Infelizmente esse ano não teremos essa possibilidade, venderemos alguns songbooks. algumas biografias e era isso, mas em compensação o nosso final do dia será regado a chimarrão e a mister tambourine man…

10 comments / Add your comment below

  1. Fica no ar essa discussão de Dylan poeta ou não, merecedor de prêmio ou não. Cada um tem sua posição e opinião, baliza há pra todo mundo.. Pessoalmente considero o prêmio irrelevante mas, mesmo assim, conferi-lo a Dylan seria como atribuir maiores dons literários a beatniks. Com todo interesse que as canções de Dylan possam despertar, sua produção geral não o categoriza enquanto poeta, nem Tarântula como prosa.

    Lembremos que muitos ganhadores do Nobel de Literatura não passaram de escritores médios, vencedores mais por razões políticas que literárias. Em tempos de domínio absoluto dos meios enquanto mensagem premiar um músico enquanto poeta é um aceno dos velhos suecos à indústria cultural.

  2. Tem ainda uma outra questão relacionada com a premiação de Dylan. É como o sistema capitalista se apropria e usa em proveito próprio aqueles que, em algum momento, foram seus críticos.Ontem era Che Guevara, hoje, Bob Dylan.

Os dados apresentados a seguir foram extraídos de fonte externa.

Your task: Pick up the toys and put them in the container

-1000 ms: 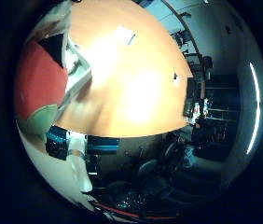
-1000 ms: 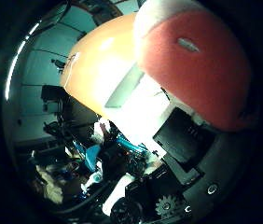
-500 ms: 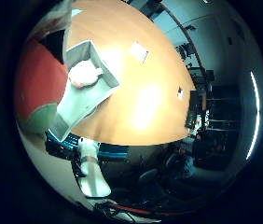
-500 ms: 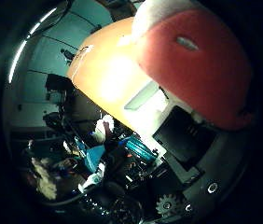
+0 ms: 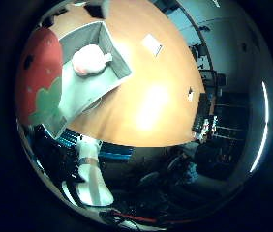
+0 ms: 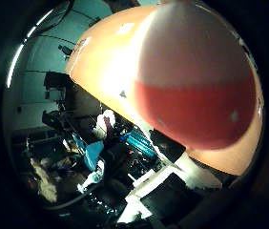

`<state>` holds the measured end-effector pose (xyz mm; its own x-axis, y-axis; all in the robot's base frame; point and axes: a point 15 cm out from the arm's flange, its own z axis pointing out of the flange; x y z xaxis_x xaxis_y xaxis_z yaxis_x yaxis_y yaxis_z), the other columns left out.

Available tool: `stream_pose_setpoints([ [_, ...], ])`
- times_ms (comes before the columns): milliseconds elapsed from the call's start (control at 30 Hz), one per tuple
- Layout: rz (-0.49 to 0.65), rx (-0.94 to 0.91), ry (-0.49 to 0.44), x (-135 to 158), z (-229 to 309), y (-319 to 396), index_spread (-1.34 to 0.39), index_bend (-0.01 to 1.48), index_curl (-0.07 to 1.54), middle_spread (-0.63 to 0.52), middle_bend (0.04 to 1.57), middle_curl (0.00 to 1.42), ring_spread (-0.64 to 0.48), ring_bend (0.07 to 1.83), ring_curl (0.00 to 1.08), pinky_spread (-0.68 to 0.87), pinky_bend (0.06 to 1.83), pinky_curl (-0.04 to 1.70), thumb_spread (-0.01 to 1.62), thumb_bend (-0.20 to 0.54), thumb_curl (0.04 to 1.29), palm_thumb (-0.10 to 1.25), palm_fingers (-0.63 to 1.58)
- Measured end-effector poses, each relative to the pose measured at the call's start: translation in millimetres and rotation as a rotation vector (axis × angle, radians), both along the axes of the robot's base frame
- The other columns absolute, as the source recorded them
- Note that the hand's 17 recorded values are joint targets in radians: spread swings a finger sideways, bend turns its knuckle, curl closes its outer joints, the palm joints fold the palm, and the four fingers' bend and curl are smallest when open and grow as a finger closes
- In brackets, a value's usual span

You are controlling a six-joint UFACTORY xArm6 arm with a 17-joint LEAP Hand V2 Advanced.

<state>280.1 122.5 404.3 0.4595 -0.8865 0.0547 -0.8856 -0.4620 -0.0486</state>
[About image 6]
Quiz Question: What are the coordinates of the red and white ball toy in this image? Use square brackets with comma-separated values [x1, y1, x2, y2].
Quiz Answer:
[134, 1, 260, 151]

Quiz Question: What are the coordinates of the cyan blue box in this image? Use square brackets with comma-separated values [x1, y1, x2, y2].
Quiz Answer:
[121, 130, 157, 159]

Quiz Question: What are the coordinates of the white crumpled object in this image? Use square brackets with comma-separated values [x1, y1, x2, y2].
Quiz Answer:
[76, 160, 105, 194]

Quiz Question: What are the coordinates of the blue cloth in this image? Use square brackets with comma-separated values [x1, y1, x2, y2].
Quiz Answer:
[83, 141, 105, 171]

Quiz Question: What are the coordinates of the beige furry object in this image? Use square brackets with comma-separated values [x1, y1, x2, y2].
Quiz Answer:
[32, 156, 59, 203]

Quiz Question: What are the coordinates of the black equipment on stand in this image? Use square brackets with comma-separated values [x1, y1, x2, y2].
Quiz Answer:
[43, 71, 71, 103]

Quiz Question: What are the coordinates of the long ceiling light strip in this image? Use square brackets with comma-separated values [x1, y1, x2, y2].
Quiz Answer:
[6, 43, 25, 89]

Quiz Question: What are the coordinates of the short ceiling light strip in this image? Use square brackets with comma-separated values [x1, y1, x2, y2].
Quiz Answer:
[26, 26, 38, 38]

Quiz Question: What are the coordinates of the black wall mounted camera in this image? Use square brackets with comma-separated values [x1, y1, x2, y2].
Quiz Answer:
[57, 44, 73, 58]

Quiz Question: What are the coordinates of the black hanging cable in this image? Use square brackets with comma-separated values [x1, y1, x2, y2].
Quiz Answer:
[37, 0, 75, 36]

  3. Tente ler as letras do Dylan sem as melodias e se saberá o que é poesia literária e o que é letra de música. Essa comparação entre Dylan e os poetas orais, como Homero, é uma falácia. Homero vem de um tempo em que a literatura impressa não existia ou estava longe ainda de se firmar em sua tradição ortodoxa. Hoje a literatura é uma manifestação espiritual humana consolidada, e com isso tem seus dogmas e suas regras. Escolher Dylan para o Nobel é um tanto mais grotesco e ofensivo quando se pensa nas outras opções vindas do próprio país do cantor: dois dos maiores escritores dos últimos 50 anos são norte-americanos, Philip Roth e Thomas Pynchon. Não é questão de conservadorismo, é questão de respeito e saber sobre o lugar de cada coisa. Eu não preciso aqui dizer que sou ardoroso fã de Dylan (o que de fato eu só há mais de 25 anos) para ter autoridade em refutar essa escolha da academia sueca. Basta conhecer um pouquinho só sobre as maravilhas da literatura contemporânea e sua importância para a melhoria humana e combate à alienação tecnológica para se ter o bom senso de perceber que esse prêmio de 2016 é muito mais que uma simples leviandade: é no mínimo uma propaganda às forças da dissipação mental e do conformismo. Quem escolhe Dylan para o mais importante prêmio literário em vez de Roth (para ficarmos apenas nesse exemplo, entre 30), é porque nunca leu Roth para saber do gritante descompasso de uma coisa dessas.

    1. Tal qual costuma dizer o Sr Milton Ribeiro (que não visita a minha página….):
      .
      ” Assino por todos os lados”, pois a Academia sueca, que deve acompanhar as coisas brasileiras, deu um GOLPE na literatura.

  4. A literatura também não precisa de um Nobel. Mas, pelo tom das queixas, são as livrarias que precisam de Nobeis e Oscars a fim de promover as vendas no país dos analfabetos e dos alfabetizados em poder de compra.

    P.S.: se era pra premiar alguém “de fora” da literatura, que dessem o Nobel ao Woody Allen. Se bem que os velhinhos suecos não premiaram nem seu conterrâneo Ingmar Bergman.